Ein weiterer Aspekt ist das non-konforme Verhalten, d.h. das nicht-Erfüllen von Geschlechterrollen, welches in der Bibel, die ja auch eine Geschichte der Verlierer bzw. der Ohnmächtigen ist, immer wieder thematisiert wird, zuerst bei Adam und nicht zuletzt in der Gestalt des gedemütigten und gekreuzigten Jesus. Der markinische Jesus bzw. das Evangelium insgesamt wurde gleich mehrfach auf dieser Tagung zum Ausgangspunkt wichtiger Beobachtungen und Diskussionen. Doch auch starke Mannsbilder, wie sie uns in den Psalmen oder Ezechiel begegnen können, erfahren durch geschickten Einsatz von Metaphern manches Mal einen weiblichen Anstrich oder eine andere Form der Überschreitung von sozial erwarteten Geschlechtergrenzen, sodass die Bibel zum Lernbuch werden kann, was die eigene Toleranz und Begrenztheit angeht.

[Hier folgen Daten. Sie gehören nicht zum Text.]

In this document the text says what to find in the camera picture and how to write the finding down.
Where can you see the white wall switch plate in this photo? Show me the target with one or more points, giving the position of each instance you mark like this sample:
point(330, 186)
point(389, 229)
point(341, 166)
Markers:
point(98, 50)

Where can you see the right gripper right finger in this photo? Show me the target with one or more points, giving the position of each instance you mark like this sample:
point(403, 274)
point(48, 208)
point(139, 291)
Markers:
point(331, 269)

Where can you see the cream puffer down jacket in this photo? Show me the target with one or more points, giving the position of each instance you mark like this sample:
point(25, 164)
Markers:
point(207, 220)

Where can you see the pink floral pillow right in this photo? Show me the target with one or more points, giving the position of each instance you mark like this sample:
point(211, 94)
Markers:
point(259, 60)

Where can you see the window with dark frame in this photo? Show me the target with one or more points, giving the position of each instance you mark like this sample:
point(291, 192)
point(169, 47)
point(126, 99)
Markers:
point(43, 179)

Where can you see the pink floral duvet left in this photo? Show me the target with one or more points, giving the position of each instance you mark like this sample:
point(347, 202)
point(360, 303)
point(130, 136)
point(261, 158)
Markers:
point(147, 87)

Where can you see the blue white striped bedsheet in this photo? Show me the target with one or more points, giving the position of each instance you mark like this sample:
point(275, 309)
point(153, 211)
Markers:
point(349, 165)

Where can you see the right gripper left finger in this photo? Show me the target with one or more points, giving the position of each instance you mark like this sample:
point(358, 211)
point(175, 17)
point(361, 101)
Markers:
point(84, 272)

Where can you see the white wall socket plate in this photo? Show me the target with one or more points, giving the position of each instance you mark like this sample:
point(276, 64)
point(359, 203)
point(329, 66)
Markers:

Aktivität, Sichtbarkeit und Stärke spielen bei der Konstruktion von biblischen Männerfiguren eine ähnlich große Rolle wie die Ermächtigung durch den Umgang mit Unreinheit oder provokativer Rede für emanzipatorische Lesarten biblischer Frauengestalten. Auch im Bereich der Intersektionalität, also der Verbindung mehrerer diskriminierender Faktoren, konnten spannende Beobachtungen gemacht werden. So erfanden judenfeindliche Autoren „den after-menstruierenden Juden“ oder reaktionäre Kräfte schafften Verbindungen zwischen Antifeminismus und Judenhass, die es sogar bis in arrivierte Medizinbücher der frühen Neuzeit oder die rassistische Eugenik des 19.Jh.s schafften.
Es gibt viele Aspekte, die im Zusammenleben von Menschen und im Umgang mit der Bibel weiterhin gewonnen werden können und die Forschung noch weiter beschäftigen werden. So etwa die Frage, wie Männer miteinander umgehen (können), wie Lebensformen jenseits von Machtspielen gelingen können und wie patriarchale Formen so aufgebrochen, transformiert und überwunden werden können, dass Männlichkeitskonzepte aufhören einen Kampf zu sein, den jede Person auf ihre Weise verliert.